6. EFFECTIVENESS OF RELEASE AND AMENDMENTS.
     The Release and the Amendments shall become effective only upon the date of the satisfaction in full of the following conditions precedent (the “Effective Date”):
     6.1. Execution and Delivery of this Second Amendment Agreement.
     The Company and the Required Holders shall have executed and delivered this Second Amendment Agreement.
     6.2. Representations and Warranties True.
     The representations and warranties set forth in Section 5 shall be true and correct on such date in all respects.
     6.3. Authorization.
     The Company shall have authorized, by all necessary action, the execution, delivery and performance of all documents, agreements and certificates in connection with this Second Amendment Agreement.
     6.4. Opinion of Company Counsel.
     Each of the Noteholders shall have received an opinion, dated the date hereof, from Armstrong Teasdale LLP, special counsel for the Company, in form and substance satisfactory to such Noteholder and its counsel (and the Company hereby instructs its counsel to deliver such opinion to the Noteholders).

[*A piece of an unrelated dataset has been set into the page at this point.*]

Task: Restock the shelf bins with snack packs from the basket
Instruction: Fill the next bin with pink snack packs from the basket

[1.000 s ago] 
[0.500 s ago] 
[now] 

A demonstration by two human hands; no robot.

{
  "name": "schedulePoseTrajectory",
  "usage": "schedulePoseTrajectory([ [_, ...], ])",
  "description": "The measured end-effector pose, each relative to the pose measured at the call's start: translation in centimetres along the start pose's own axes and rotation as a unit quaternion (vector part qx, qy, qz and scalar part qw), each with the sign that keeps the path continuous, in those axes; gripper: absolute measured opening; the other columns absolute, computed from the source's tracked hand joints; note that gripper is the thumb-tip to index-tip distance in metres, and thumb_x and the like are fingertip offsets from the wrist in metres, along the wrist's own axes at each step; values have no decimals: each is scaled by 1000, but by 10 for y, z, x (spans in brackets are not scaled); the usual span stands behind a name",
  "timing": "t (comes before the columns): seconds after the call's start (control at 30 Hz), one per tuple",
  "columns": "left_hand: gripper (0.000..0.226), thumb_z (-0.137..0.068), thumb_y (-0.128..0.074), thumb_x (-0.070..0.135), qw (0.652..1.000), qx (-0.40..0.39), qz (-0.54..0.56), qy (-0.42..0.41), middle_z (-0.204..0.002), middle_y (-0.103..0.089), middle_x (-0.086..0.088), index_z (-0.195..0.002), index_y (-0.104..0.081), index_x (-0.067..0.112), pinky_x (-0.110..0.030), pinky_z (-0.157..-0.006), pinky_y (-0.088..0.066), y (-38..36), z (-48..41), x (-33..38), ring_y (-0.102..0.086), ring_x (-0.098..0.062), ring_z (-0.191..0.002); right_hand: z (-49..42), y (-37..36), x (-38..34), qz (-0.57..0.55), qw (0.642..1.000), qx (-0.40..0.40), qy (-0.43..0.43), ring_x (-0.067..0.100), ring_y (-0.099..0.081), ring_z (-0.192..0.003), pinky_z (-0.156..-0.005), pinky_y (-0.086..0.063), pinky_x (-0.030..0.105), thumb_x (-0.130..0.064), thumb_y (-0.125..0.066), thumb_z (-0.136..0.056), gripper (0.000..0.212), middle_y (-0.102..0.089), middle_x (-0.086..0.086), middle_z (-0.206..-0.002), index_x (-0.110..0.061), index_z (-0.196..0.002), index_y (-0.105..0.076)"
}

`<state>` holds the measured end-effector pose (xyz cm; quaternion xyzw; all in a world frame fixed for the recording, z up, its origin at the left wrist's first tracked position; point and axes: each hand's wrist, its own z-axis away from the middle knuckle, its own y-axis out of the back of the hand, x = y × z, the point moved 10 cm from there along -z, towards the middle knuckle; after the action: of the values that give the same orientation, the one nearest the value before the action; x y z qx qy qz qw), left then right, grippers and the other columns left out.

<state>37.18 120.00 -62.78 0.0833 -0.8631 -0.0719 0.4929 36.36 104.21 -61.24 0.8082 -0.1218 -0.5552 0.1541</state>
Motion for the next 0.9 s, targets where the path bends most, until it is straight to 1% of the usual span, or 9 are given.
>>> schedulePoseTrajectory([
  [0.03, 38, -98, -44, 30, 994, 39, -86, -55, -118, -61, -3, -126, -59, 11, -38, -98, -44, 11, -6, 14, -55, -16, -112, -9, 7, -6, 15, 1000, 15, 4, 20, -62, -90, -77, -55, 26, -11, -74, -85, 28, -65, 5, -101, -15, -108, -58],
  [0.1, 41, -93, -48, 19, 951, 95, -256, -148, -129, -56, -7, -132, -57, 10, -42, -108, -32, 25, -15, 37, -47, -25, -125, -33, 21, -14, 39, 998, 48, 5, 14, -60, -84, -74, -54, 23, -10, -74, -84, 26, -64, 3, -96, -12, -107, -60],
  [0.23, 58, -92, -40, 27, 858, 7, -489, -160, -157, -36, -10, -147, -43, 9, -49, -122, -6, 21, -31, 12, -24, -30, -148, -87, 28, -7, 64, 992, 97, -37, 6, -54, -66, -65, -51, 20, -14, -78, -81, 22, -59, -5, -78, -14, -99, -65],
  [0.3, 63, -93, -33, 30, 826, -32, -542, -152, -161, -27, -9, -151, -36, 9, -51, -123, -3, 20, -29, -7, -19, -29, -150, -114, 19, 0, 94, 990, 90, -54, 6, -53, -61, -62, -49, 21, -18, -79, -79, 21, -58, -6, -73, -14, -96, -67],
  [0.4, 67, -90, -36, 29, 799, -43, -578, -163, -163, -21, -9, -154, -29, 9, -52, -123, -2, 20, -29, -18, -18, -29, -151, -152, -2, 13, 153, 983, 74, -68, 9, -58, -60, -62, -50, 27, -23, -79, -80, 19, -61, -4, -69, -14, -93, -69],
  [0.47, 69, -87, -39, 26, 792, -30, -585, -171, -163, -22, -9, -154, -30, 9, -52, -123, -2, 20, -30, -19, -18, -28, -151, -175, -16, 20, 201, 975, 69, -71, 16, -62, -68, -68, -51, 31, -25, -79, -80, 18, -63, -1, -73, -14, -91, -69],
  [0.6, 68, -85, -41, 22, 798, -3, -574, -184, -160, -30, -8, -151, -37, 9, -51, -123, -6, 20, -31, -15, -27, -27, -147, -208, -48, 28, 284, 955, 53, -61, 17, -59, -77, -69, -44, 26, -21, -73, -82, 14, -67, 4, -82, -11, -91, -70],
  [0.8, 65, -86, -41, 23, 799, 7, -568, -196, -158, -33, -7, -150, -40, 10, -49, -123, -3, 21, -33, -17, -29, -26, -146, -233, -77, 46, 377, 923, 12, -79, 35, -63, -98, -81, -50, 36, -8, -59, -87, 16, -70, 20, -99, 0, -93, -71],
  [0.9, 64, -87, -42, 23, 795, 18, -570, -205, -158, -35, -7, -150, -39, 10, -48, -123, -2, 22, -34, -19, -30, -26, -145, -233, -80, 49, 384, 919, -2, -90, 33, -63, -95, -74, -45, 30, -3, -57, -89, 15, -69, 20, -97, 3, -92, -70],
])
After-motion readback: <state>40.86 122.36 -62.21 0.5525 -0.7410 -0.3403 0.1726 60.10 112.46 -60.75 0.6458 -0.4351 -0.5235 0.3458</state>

     6.5. Secretary’s Certificate.
     Each of the Noteholders shall have received a certificate of the Secretary or an Assistant Secretary of the Company, dated the date hereof, certifying as to the resolutions attached thereto and other corporate proceedings relating to the authorization, execution and delivery of this Second Amendment Agreement, in form and substance satisfactory to the Required Holders and their counsel.
6.6. Waiver Regarding Amended and Restated 2006 NPA and Amended and Restated Intercreditor and Collateral Agency Agreement.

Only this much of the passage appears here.